> **Task to carry out**
In the records below, begin at the line containing "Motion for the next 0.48" and end at the line containing "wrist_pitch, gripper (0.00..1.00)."; quote every line in that span exactly, including both boundary lines, and no others.

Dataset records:
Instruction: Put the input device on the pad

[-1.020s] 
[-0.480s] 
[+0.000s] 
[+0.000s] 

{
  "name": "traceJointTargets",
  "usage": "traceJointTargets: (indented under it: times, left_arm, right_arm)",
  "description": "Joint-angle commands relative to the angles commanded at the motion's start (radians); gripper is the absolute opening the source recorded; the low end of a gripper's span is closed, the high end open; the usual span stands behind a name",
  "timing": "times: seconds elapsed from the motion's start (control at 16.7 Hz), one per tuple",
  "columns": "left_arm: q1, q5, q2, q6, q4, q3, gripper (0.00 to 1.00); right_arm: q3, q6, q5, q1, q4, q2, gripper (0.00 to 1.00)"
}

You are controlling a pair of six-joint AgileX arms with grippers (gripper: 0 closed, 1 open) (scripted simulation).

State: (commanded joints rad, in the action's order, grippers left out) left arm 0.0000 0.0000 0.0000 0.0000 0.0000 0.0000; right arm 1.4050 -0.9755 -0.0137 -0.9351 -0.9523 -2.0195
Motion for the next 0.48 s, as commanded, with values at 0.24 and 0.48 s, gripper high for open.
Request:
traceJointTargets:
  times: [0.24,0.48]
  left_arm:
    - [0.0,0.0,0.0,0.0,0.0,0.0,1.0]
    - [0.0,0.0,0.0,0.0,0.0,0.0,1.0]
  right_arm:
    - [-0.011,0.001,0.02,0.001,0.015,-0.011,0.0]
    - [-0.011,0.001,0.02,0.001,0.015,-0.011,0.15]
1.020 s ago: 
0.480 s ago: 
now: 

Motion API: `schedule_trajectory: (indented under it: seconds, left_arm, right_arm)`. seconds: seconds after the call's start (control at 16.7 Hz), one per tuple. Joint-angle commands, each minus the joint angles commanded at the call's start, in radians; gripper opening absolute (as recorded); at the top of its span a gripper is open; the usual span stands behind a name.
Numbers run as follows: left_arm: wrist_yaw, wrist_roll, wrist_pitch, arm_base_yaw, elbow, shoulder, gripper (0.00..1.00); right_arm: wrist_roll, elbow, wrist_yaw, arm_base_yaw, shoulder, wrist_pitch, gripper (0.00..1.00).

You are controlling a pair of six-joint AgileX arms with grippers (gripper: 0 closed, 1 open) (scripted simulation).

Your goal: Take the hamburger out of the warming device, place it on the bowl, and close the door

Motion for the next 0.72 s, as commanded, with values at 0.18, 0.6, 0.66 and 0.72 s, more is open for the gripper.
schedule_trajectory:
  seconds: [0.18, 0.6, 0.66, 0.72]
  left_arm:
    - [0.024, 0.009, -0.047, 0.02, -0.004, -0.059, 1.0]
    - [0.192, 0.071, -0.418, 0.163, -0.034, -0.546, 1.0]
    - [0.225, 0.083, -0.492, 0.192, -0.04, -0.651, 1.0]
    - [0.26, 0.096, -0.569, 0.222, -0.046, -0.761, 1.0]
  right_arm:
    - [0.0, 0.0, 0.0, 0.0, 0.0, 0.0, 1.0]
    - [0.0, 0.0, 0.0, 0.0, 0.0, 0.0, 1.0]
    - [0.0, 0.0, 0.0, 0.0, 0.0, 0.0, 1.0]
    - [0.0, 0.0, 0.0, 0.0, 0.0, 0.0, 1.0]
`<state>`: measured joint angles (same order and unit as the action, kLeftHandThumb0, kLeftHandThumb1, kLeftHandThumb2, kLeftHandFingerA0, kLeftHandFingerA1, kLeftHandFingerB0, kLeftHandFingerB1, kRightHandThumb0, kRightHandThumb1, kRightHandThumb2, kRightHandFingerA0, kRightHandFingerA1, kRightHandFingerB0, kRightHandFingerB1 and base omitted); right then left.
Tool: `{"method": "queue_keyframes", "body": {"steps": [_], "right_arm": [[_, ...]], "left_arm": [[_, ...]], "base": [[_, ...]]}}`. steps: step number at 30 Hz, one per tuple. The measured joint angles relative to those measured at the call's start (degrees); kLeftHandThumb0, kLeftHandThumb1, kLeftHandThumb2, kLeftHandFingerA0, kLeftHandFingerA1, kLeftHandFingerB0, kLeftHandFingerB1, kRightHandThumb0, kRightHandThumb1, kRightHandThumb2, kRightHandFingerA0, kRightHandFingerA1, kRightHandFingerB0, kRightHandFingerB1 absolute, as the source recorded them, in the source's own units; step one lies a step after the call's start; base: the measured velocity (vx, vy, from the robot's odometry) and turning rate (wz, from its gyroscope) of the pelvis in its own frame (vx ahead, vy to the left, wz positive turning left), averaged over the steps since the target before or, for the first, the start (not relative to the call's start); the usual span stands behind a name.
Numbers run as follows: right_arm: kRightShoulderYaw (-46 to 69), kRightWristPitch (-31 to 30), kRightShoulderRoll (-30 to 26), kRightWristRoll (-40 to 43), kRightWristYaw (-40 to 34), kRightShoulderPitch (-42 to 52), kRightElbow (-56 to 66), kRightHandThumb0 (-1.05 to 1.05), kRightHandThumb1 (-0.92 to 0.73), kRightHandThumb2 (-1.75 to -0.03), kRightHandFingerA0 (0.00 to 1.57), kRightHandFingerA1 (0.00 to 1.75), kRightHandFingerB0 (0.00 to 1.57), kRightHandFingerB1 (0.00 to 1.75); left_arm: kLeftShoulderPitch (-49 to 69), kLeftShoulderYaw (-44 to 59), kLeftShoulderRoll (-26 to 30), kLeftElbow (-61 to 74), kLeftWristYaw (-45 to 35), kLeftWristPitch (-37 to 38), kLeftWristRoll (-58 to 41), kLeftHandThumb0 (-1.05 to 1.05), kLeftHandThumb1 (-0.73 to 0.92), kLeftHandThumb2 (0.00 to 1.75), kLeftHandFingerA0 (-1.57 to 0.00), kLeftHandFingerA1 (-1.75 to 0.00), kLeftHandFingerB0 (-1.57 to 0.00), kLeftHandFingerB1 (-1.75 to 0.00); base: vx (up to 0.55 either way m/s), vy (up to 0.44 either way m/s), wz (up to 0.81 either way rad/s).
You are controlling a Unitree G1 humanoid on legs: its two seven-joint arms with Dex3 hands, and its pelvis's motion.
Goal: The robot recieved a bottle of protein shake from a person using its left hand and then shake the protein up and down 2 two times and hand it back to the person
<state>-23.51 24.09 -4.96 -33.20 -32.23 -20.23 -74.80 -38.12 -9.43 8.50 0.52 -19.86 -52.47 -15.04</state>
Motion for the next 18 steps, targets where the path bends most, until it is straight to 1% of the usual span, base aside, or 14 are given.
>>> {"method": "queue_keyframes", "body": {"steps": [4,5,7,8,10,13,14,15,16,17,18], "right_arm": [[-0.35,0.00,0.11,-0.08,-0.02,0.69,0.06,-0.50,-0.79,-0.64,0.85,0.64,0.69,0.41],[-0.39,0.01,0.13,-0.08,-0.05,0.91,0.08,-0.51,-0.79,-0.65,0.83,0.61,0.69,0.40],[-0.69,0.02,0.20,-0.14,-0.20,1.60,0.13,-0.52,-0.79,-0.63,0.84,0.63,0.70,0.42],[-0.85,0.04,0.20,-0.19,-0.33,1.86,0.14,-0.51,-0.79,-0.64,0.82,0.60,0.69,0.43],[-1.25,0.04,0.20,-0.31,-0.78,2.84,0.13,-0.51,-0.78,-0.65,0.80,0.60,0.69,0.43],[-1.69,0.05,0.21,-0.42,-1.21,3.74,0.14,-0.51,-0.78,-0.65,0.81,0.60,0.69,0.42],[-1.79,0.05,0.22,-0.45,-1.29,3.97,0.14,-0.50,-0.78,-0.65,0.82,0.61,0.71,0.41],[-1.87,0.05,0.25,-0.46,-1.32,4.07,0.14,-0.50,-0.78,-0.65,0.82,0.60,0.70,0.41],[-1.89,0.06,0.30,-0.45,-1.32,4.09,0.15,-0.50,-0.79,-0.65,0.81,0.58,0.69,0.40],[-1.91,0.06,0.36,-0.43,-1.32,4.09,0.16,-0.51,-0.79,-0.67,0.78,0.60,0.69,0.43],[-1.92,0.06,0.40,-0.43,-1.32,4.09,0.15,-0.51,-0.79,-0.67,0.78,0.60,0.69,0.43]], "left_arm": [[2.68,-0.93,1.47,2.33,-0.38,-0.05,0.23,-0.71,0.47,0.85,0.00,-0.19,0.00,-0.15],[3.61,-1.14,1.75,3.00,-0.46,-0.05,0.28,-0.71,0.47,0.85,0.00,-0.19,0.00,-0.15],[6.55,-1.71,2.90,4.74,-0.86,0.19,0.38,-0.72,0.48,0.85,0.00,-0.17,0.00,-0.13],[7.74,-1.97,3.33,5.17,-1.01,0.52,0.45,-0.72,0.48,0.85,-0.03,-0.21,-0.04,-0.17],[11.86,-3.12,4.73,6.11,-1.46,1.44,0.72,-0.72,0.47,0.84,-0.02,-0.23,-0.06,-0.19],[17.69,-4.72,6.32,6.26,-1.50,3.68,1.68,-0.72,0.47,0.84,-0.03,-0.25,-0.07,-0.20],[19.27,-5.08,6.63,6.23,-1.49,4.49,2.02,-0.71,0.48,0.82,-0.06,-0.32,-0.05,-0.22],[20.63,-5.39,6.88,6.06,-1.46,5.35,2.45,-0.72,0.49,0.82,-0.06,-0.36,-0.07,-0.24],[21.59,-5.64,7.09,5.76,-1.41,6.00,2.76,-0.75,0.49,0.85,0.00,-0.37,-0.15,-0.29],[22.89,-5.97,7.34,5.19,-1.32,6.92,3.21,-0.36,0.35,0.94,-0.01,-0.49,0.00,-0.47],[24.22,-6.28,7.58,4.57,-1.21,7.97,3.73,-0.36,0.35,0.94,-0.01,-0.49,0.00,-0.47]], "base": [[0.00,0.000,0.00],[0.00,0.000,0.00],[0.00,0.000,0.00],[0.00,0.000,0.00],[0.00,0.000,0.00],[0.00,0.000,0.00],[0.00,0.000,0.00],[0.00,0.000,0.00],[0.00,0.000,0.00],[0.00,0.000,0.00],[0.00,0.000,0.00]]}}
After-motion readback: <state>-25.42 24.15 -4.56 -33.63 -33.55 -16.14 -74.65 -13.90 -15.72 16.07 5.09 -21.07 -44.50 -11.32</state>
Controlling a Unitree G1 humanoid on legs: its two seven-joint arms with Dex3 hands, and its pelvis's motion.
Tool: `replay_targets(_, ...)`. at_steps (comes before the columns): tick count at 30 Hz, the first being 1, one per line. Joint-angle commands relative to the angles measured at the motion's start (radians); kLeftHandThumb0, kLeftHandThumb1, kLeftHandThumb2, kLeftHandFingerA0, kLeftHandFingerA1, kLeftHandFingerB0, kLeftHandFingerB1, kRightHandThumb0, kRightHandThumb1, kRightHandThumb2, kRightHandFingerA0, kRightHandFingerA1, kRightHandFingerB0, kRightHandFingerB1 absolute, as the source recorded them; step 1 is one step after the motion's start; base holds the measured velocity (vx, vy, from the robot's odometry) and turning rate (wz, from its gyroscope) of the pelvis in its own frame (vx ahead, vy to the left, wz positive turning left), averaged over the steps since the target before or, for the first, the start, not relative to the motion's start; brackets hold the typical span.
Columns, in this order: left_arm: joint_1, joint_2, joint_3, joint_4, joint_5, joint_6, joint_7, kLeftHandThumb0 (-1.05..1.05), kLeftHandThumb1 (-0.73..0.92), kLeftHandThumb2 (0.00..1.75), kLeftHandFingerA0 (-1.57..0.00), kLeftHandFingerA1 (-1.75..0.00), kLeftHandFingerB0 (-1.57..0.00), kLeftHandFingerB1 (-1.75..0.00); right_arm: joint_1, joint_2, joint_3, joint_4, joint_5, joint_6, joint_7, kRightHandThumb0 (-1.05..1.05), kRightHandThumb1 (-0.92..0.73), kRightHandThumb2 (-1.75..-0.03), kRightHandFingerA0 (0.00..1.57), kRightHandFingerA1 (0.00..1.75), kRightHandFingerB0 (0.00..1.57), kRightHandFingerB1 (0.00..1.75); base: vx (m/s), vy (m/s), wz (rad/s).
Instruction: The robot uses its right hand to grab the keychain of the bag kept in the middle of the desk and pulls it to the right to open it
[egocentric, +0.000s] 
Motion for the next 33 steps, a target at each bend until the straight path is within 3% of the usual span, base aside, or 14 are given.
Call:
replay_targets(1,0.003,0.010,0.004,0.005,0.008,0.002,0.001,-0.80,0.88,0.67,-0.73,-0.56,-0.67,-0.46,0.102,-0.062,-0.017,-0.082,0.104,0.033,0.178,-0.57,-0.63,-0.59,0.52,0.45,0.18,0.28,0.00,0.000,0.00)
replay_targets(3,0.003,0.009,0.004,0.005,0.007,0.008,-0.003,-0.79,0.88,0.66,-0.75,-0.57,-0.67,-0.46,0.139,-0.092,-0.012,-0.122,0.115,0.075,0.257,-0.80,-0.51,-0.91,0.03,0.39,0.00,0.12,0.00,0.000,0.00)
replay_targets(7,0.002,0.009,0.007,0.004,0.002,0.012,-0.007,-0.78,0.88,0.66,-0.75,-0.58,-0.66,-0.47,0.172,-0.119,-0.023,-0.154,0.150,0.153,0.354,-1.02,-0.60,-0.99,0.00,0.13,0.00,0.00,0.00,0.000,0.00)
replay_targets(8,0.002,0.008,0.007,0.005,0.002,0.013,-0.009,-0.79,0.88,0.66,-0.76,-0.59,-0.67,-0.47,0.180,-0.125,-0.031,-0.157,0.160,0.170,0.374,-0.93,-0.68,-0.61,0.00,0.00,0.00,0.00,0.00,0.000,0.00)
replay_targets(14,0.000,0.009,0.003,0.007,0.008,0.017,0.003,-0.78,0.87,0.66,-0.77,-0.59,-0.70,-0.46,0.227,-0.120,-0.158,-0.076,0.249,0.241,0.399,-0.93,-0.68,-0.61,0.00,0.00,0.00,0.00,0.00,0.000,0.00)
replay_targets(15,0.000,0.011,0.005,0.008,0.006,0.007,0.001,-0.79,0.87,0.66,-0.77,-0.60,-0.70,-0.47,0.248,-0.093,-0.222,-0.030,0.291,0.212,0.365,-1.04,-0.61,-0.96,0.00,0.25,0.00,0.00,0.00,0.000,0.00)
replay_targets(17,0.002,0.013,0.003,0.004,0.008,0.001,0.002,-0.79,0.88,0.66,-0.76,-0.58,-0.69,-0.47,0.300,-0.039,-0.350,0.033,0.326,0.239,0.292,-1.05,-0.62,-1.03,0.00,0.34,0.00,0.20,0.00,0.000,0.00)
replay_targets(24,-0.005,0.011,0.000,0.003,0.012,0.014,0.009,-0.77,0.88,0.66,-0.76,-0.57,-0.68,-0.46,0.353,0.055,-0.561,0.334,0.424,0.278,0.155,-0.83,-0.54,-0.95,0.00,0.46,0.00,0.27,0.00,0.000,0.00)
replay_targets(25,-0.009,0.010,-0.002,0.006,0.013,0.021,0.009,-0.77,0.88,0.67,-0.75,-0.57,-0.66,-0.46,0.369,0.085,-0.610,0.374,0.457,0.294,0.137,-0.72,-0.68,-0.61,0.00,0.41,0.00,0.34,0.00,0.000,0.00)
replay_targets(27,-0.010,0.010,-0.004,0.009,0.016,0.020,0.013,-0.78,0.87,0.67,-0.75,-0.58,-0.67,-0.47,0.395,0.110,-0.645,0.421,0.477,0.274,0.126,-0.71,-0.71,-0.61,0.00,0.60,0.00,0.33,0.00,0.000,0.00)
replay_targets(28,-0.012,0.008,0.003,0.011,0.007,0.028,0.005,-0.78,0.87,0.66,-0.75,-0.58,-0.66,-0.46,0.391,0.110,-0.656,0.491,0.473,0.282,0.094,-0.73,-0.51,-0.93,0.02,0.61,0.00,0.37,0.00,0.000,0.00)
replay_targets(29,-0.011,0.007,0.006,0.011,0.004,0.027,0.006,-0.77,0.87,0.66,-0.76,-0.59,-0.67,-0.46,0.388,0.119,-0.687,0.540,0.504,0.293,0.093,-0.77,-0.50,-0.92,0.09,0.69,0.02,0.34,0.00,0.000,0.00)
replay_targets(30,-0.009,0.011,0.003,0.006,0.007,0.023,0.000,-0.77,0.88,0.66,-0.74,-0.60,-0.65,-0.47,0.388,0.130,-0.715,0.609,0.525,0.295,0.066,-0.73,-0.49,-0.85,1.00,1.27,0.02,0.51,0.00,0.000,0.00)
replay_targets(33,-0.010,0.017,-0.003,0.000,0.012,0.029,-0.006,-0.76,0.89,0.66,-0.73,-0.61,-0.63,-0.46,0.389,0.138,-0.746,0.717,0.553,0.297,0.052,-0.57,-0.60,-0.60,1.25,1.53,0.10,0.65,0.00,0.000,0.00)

> **Answer for the task**
Motion for the next 0.48 s, as commanded, with values at 0.24 and 0.48 s, gripper high for open.
Request:
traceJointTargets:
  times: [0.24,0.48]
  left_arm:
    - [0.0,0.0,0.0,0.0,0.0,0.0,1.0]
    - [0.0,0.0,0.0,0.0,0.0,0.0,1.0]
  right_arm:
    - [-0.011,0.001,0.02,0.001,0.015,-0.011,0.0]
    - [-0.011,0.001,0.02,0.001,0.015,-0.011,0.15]
1.020 s ago: 
0.480 s ago: 
now: 

Motion API: `schedule_trajectory: (indented under it: seconds, left_arm, right_arm)`. seconds: seconds after the call's start (control at 16.7 Hz), one per tuple. Joint-angle commands, each minus the joint angles commanded at the call's start, in radians; gripper opening absolute (as recorded); at the top of its span a gripper is open; the usual span stands behind a name.
Numbers run as follows: left_arm: wrist_yaw, wrist_roll, wrist_pitch, arm_base_yaw, elbow, shoulder, gripper (0.00..1.00); right_arm: wrist_roll, elbow, wrist_yaw, arm_base_yaw, shoulder, wrist_pitch, gripper (0.00..1.00).

For this exercise, nothing more remains to be done.